Greece and the Financial Crisis of the 21st Century

Article published on Nov. 29, 2011
community published
Article published on Nov. 29, 2011
An Opinion by Vassilios Damiras, Political and Defense Analyst, Chicago, U.S.A. Greece faces the most severe financial crisis since her independence in 1832 from the then powerful Ottoman Empire. The main cause for this complicated and serious problem is a corrupt socio-economic and political system. Greece has a huge public sector with an uncontrollable spending.
Between the years 1981 to 1991, public-sector debt in Greece rose at about 5 percent per year, going from 39.3 of the GDP to 116.3 percent and climbed more in 2000s without ending in side. Of this total, 98.6 percent is been attributed to public sector. Much of this debt was taken under the Panhellenic Socialist Party-PASOK to support its redistribution policies. Throughout the 1980s approximately 75 percent of the total was spent domestically. Under this spending, PASOK strengthened the client state in Greece.

The socialist Prime Minister Andreas Papandreou manipulated the full membership of Greece to the European Union (EU) and obtained grants and loans to promote his socialist policies. Constantine Mitsotakis and the conservative party New Democracy came to power in 1989 and from 1990 to 1993 they governed Greece without a coalition try to change the economic policies without success.

The failure was due to the fact that the labor unions which controlled by PASOK and the Communist Party resisted any new financial policies. Moreover, many conservative politicians such as, Miltiades Evert did not believe in privatization as a way to improve the economic system, therefore refused to support this kind of new socio-economic policies. The main reason for this severe refusal was that Greek politicians did not want to lose the traditions of political patronage.

From 1993 to 2004 the socialist govern Greece again. From 2004 to 2009 the conservatives took the executive power once more. In 2009, the socialist returned to power. All these years, Greece continued to accumulate a huge public debt, despite the political promises of change. The main reason for the accumulation of debt was that the various socialist and conservative administrations wanted to satisfy the appetite of the public sector and sustain the client state, a modern and powerful Leviathan.

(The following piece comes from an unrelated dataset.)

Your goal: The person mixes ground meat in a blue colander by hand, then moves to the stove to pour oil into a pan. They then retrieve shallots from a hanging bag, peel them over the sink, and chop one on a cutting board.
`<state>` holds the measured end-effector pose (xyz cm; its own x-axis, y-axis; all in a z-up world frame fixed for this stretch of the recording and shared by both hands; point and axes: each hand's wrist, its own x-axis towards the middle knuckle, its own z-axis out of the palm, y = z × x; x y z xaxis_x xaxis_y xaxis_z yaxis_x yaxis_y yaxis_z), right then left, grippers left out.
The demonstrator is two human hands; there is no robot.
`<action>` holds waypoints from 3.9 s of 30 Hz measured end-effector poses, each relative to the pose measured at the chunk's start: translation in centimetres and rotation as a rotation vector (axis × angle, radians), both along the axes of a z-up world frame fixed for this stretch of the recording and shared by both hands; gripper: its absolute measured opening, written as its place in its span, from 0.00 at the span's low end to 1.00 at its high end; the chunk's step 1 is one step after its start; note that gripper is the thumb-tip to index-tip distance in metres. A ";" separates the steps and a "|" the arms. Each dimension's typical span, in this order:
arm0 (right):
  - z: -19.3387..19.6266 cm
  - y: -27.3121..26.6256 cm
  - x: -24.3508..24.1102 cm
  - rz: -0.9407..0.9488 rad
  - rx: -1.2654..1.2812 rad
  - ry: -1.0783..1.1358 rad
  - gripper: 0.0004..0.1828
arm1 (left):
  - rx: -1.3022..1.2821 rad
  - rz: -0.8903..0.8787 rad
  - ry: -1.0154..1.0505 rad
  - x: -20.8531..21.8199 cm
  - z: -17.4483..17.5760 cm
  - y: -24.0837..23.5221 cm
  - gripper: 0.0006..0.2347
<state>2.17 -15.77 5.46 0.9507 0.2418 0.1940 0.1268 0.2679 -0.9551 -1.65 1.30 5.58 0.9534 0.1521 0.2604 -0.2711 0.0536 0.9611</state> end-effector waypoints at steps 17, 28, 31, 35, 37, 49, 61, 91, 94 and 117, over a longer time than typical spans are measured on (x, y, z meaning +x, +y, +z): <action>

This crisis led to the current financial catastrophe.

George Papandreou the new socialist prime minster of Greece signed a memorandum with the triad, which is consisting by the International Monetary Fund, the European Bank, and the European Commission. The memorandum and follow up memorandums targeted to control Greece’s public debt and potential bankruptcy and guarantee repayment of the loans. In addition, the IMF and European representatives pressed their Greek counterparts for privatization and a smaller government.

Nonetheless, these treaties introduced sever austerity measures and high taxation in the Greek society. The Greek people perceived these new financial measures as genocidal economics. Still the Greek government cannot control the spending or the debt because the political structure does not want to really change the socio-political system, thus executing a mass privatization and reducing the size of the government.

The only way for the Greek government to reduce the public borrowing requirement and reverse years of structural deficits within the public sector is through wholesale and dramatic reforms of tax laws and privatization. Taxation evasion in Greece has been of a national pastime. Public distrust can be considered the primary cause of such civic unmindedness. Greece, similar to other countries on the periphery, has instead depended to a great extent on indirect taxation.

Nonetheless, by examining the central government’s current revenue between the years 1974 to 2011, we can see that it heavily relies more and more on direct taxation as major means to collect taxes. This includes primarily income taxes and social security and its related taxes. Direct taxation was 46.2 and now has climb to 50 plus with additional taxes. The last tsunami of taxation was supported by the triad in order Greece to pay back the loans. It is evident that the post-1974 economic and political system in Greece failed.

The new Prime Minister Lukas Papadimos is a renowned banker in Greece, Europe, and U.S.A., who assisted the socialist Prime Minister Costas Simitis in the beginning of 2000s to manipulate the economic statistics and place Greece on the Euro zone. His economic philosophy is based on Keynesian economics. Now, he will lead a coalition of socialists and conservatives politicians plus technocrats. However, it is dubious under Papadimos leadership Greece can obtain a viable economy and be competitive again, because heavy taxation and slow movement of privatizations cannot create financial prosperity in Greece.

Greece needs to reduce the tax rate to ten percent and pass laws to fight tax evasion. Moreover, the government needs to privatize all the state owned business. Furthermore, the Greek administration needs to privatize the social security system and the health care system. It is imperative Greece to have a small and limited central government.

Finally, the government should end any economic intervention with the excuse to save economy. These new financial conditions will allow foreign and local investment in Greek proper. It is time for Greece to adopt a true capitalist philosophy. Under that philosophy the Greek people can prosper and experience economic liberty and individual freedom.